**Exercise requirements:** Please return the records below exactly as they stand.
---------- Provided records
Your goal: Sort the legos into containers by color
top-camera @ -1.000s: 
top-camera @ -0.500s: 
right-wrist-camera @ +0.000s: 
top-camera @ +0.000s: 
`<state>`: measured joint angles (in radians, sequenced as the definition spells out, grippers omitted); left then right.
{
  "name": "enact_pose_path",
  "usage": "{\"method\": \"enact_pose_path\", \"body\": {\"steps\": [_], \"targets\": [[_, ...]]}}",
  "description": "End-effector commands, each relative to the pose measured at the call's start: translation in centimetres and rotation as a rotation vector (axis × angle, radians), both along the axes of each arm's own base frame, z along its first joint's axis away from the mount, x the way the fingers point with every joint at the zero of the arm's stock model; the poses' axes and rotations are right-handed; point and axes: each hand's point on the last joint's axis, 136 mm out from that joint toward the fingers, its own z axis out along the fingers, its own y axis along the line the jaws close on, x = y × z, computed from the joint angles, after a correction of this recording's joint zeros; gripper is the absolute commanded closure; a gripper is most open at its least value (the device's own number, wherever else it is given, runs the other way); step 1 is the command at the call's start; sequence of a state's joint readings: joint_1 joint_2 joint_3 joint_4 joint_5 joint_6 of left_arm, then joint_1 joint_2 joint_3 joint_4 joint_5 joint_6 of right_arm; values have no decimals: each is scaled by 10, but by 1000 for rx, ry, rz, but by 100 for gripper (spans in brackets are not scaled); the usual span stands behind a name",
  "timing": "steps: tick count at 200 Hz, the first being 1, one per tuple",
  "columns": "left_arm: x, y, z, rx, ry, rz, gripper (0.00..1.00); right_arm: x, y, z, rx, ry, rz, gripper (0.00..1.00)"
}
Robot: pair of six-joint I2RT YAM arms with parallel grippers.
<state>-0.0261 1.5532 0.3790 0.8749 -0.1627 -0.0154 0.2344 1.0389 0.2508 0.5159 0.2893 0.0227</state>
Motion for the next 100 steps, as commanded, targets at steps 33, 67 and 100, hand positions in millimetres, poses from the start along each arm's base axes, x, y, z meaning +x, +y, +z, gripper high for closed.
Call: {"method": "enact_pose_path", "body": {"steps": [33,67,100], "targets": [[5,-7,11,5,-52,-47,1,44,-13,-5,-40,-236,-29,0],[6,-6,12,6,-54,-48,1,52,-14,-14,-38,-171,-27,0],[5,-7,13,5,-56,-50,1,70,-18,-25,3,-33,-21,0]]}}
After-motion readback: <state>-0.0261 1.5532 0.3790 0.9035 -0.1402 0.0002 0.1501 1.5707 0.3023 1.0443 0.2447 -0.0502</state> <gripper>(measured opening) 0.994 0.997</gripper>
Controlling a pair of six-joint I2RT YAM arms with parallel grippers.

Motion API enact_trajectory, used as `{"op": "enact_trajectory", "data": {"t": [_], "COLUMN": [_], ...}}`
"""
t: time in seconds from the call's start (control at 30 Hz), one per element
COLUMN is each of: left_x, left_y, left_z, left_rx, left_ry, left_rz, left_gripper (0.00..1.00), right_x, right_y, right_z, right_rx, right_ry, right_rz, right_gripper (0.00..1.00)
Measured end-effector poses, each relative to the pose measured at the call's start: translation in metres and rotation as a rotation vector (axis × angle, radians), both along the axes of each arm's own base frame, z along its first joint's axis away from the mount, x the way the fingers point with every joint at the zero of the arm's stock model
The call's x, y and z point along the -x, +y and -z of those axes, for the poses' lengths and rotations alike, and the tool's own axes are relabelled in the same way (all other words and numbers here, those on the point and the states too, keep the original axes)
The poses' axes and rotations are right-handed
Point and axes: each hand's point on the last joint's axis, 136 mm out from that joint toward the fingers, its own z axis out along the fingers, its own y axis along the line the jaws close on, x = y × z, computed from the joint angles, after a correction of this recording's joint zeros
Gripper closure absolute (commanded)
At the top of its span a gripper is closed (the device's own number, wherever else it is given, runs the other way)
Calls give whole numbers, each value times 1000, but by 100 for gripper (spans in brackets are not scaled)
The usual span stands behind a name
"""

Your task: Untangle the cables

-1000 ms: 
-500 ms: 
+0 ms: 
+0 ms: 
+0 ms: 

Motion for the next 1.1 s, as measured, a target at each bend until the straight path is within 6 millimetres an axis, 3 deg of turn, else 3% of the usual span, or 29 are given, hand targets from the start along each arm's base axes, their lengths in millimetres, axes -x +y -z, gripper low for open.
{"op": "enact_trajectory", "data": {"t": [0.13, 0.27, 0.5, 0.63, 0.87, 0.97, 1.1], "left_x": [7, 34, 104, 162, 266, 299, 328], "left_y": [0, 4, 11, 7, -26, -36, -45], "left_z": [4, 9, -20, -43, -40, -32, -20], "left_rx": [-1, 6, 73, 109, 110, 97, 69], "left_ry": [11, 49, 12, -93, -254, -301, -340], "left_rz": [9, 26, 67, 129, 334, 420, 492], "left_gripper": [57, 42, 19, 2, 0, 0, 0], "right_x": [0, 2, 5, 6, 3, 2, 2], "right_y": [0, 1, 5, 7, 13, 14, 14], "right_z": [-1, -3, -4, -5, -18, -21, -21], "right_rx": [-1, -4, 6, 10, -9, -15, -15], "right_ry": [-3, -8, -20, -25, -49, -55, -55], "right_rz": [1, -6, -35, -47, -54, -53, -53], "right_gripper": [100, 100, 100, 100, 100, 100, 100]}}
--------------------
**Written reply:**
Your goal: Sort the legos into containers by color
top-camera @ -1.000s: 
top-camera @ -0.500s: 
right-wrist-camera @ +0.000s: 
top-camera @ +0.000s: 
`<state>`: measured joint angles (in radians, sequenced as the definition spells out, grippers omitted); left then right.
{
  "name": "enact_pose_path",
  "usage": "{\"method\": \"enact_pose_path\", \"body\": {\"steps\": [_], \"targets\": [[_, ...]]}}",
  "description": "End-effector commands, each relative to the pose measured at the call's start: translation in centimetres and rotation as a rotation vector (axis × angle, radians), both along the axes of each arm's own base frame, z along its first joint's axis away from the mount, x the way the fingers point with every joint at the zero of the arm's stock model; the poses' axes and rotations are right-handed; point and axes: each hand's point on the last joint's axis, 136 mm out from that joint toward the fingers, its own z axis out along the fingers, its own y axis along the line the jaws close on, x = y × z, computed from the joint angles, after a correction of this recording's joint zeros; gripper is the absolute commanded closure; a gripper is most open at its least value (the device's own number, wherever else it is given, runs the other way); step 1 is the command at the call's start; sequence of a state's joint readings: joint_1 joint_2 joint_3 joint_4 joint_5 joint_6 of left_arm, then joint_1 joint_2 joint_3 joint_4 joint_5 joint_6 of right_arm; values have no decimals: each is scaled by 10, but by 1000 for rx, ry, rz, but by 100 for gripper (spans in brackets are not scaled); the usual span stands behind a name",
  "timing": "steps: tick count at 200 Hz, the first being 1, one per tuple",
  "columns": "left_arm: x, y, z, rx, ry, rz, gripper (0.00..1.00); right_arm: x, y, z, rx, ry, rz, gripper (0.00..1.00)"
}
Robot: pair of six-joint I2RT YAM arms with parallel grippers.
<state>-0.0261 1.5532 0.3790 0.8749 -0.1627 -0.0154 0.2344 1.0389 0.2508 0.5159 0.2893 0.0227</state>
Motion for the next 100 steps, as commanded, targets at steps 33, 67 and 100, hand positions in millimetres, poses from the start along each arm's base axes, x, y, z meaning +x, +y, +z, gripper high for closed.
Call: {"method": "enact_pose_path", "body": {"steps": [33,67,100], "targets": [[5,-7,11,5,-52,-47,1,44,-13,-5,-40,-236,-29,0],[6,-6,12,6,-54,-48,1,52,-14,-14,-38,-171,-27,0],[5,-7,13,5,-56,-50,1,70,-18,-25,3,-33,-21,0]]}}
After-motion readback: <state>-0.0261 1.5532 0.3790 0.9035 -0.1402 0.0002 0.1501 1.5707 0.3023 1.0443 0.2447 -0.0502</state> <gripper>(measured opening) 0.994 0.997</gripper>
Controlling a pair of six-joint I2RT YAM arms with parallel grippers.

Motion API enact_trajectory, used as `{"op": "enact_trajectory", "data": {"t": [_], "COLUMN": [_], ...}}`
"""
t: time in seconds from the call's start (control at 30 Hz), one per element
COLUMN is each of: left_x, left_y, left_z, left_rx, left_ry, left_rz, left_gripper (0.00..1.00), right_x, right_y, right_z, right_rx, right_ry, right_rz, right_gripper (0.00..1.00)
Measured end-effector poses, each relative to the pose measured at the call's start: translation in metres and rotation as a rotation vector (axis × angle, radians), both along the axes of each arm's own base frame, z along its first joint's axis away from the mount, x the way the fingers point with every joint at the zero of the arm's stock model
The call's x, y and z point along the -x, +y and -z of those axes, for the poses' lengths and rotations alike, and the tool's own axes are relabelled in the same way (all other words and numbers here, those on the point and the states too, keep the original axes)
The poses' axes and rotations are right-handed
Point and axes: each hand's point on the last joint's axis, 136 mm out from that joint toward the fingers, its own z axis out along the fingers, its own y axis along the line the jaws close on, x = y × z, computed from the joint angles, after a correction of this recording's joint zeros
Gripper closure absolute (commanded)
At the top of its span a gripper is closed (the device's own number, wherever else it is given, runs the other way)
Calls give whole numbers, each value times 1000, but by 100 for gripper (spans in brackets are not scaled)
The usual span stands behind a name
"""

Your task: Untangle the cables

-1000 ms: 
-500 ms: 
+0 ms: 
+0 ms: 
+0 ms: 

Motion for the next 1.1 s, as measured, a target at each bend until the straight path is within 6 millimetres an axis, 3 deg of turn, else 3% of the usual span, or 29 are given, hand targets from the start along each arm's base axes, their lengths in millimetres, axes -x +y -z, gripper low for open.
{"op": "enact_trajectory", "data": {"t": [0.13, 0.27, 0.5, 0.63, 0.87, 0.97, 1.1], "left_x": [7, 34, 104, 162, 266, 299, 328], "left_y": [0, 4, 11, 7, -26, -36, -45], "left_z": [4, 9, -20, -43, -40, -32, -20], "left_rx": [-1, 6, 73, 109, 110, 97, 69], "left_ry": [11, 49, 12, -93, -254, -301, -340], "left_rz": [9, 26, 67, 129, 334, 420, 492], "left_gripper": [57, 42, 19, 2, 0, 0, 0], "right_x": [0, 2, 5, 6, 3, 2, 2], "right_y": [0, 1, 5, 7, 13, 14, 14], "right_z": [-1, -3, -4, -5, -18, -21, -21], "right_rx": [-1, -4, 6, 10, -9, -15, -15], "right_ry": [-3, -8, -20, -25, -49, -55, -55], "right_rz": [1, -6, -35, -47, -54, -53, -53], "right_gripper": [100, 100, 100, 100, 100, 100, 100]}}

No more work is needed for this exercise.